Pharmacological inhibition of
GABA uptake transporters provides a mechanism for increasing GABAergic transmission, which may be useful in the treatment of various
neurological disorders. The purpose of our investigations was to develop an integrated pharmacokinetic-pharmacodynamic (PK/PD) model for the characterization of the pharmacological effect of
tiagabine, R-N-(4,4-di-(3-methylthien-2-yl)but-3-enyl)nipecotic
acid, in individual rats in vivo. The
tiagabine-induced increase in the amplitude of the EEG 11.5-30 Hz frequency band (beta), was used as pharmacodynamic endpoint.
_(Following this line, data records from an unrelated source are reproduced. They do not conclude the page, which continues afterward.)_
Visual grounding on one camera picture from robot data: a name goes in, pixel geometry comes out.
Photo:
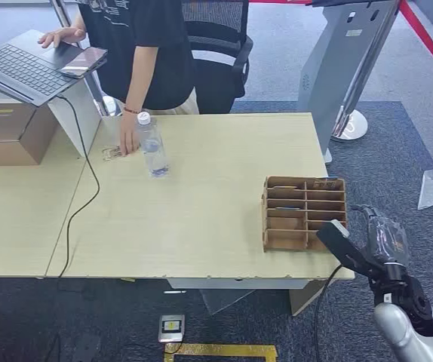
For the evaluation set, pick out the person's left hand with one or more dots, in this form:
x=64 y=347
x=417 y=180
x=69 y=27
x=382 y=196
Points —
x=128 y=135

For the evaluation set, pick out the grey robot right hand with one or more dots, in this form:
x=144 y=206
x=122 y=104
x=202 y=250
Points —
x=388 y=242

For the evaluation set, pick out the person's right hand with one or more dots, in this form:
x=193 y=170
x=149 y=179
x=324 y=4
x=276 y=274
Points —
x=63 y=36

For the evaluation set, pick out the person's left forearm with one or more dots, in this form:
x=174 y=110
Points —
x=140 y=80

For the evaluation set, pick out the person's right forearm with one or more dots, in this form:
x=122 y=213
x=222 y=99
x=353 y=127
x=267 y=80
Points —
x=80 y=25

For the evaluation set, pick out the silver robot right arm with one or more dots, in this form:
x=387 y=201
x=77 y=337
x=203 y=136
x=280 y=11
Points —
x=401 y=330

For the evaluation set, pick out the pale printed card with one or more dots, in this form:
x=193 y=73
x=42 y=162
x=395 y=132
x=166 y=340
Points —
x=107 y=153

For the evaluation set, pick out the person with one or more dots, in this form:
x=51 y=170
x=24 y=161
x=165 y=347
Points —
x=163 y=60

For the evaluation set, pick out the wooden card organiser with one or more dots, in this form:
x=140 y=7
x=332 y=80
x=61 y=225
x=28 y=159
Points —
x=288 y=240

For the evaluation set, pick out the clear plastic water bottle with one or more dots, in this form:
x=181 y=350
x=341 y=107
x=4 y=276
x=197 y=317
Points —
x=152 y=145

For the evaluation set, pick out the black smartphone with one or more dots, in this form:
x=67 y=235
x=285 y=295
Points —
x=82 y=62

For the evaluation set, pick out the white laptop stand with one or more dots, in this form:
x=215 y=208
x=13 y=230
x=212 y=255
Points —
x=82 y=120

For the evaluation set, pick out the chrome stand leg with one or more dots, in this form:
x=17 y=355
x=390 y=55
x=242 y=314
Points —
x=94 y=87

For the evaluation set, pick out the grey laptop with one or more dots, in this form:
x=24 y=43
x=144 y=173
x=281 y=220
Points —
x=20 y=67

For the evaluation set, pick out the white desk leg panel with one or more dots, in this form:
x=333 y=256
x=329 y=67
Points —
x=307 y=297

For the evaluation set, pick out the chrome barrier pole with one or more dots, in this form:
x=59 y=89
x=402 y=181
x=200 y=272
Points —
x=356 y=125

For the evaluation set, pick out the brown cardboard box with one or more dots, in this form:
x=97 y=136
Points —
x=5 y=135

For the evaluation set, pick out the black office chair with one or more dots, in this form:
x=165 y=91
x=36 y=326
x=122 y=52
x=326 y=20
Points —
x=216 y=75

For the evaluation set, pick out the grey kiosk stand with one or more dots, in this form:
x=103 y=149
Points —
x=325 y=85

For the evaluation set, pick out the silver floor socket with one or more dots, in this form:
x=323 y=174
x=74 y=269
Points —
x=171 y=328

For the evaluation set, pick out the red barrier belt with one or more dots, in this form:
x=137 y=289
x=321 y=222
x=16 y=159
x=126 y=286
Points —
x=427 y=42

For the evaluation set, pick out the yellow floor tape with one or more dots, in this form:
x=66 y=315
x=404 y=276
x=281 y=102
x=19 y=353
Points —
x=220 y=350

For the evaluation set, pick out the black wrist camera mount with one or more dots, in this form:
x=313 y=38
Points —
x=343 y=247

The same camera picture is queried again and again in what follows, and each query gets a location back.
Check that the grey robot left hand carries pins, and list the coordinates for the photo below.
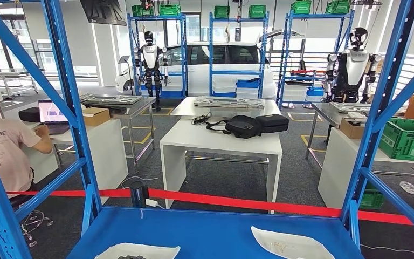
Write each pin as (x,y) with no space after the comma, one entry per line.
(132,257)

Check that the white curved plastic part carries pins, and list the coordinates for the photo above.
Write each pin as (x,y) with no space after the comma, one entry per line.
(292,246)
(157,250)

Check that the blue steel shelf rack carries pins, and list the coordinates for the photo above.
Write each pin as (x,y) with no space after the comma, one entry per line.
(184,57)
(282,64)
(235,72)
(210,232)

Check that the grey part tray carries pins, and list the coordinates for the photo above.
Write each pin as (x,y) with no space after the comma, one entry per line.
(350,107)
(228,102)
(114,99)

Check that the red plastic part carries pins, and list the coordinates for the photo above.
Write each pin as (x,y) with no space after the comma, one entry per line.
(307,72)

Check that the white power adapter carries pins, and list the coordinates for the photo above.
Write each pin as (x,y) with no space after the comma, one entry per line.
(152,203)

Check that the white desk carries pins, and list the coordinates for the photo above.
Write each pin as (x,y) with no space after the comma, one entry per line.
(110,153)

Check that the red barrier belt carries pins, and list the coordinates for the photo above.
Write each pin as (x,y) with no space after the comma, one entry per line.
(246,203)

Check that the black stool chrome base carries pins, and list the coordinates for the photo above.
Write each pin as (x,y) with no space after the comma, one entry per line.
(17,201)

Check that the white table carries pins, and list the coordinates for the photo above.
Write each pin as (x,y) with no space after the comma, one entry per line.
(214,137)
(339,171)

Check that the person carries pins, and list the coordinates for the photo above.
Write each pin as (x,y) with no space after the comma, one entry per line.
(3,153)

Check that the black laptop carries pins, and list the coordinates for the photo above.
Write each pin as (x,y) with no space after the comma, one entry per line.
(51,112)

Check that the black backpack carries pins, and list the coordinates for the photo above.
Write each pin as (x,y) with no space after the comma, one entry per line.
(242,127)

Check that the black equipment case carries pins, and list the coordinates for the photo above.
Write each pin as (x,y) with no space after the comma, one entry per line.
(29,114)

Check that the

Chronically instrumented male Wistar rats were randomly allocated to four groups which received an infusion of 3, 10, or 30 mg kg-1 of
tiagabine or vehicle over 10 min. The EEG was continuously recorded in conjunction with frequent arterial blood sampling. The pharmacokinetics of
tiagabine could be described by a biexponential equation. The pharmacokinetics of
tiagabine were not dose dependent, and the pooled values for clearance, volume of distribution at steady state and terminal half-life were (mean +/- SE, n 23) 96 +/- 9 ml min-1 kg-1, 1.5 +/- 0.1 L kg-1 and 20 +/- 0.2 min. A time delay was observed between the occurrence of maximum plasma
drug concentrations and maximal response. A physiological PK/PD model has been used to account for this time delay, in which a biophase was postulated to account for
tiagabine available to the
GABA uptake carriers in the synaptic cleft and the increase in EEG effect was considered an indirect response due to inhibition of
GABA uptake carriers. The population values for the pharmacodynamic parameters characterizing the delay in pharmacological response relative to plasma concentrations were keo = 0.030 min-1 and kout = 81 min-1, respectively. Because of the large difference in these values the PK/PD model was simplified to the effect compartment model. Population estimates (mean +/- SE) were E0 = 155 +/- 6 microV, Emax = 100 +/- 5 microV, EC50 = 287 +/- 7 ng ml-1, Hill factor = 1.8 +/- 0.2 and keo = 0.030 +/- 0.002 min-1. The results of this analysis show that for
tiagabine the combined "effect compartment-indirect response" model can be simplified to the classical "effect compartment" model.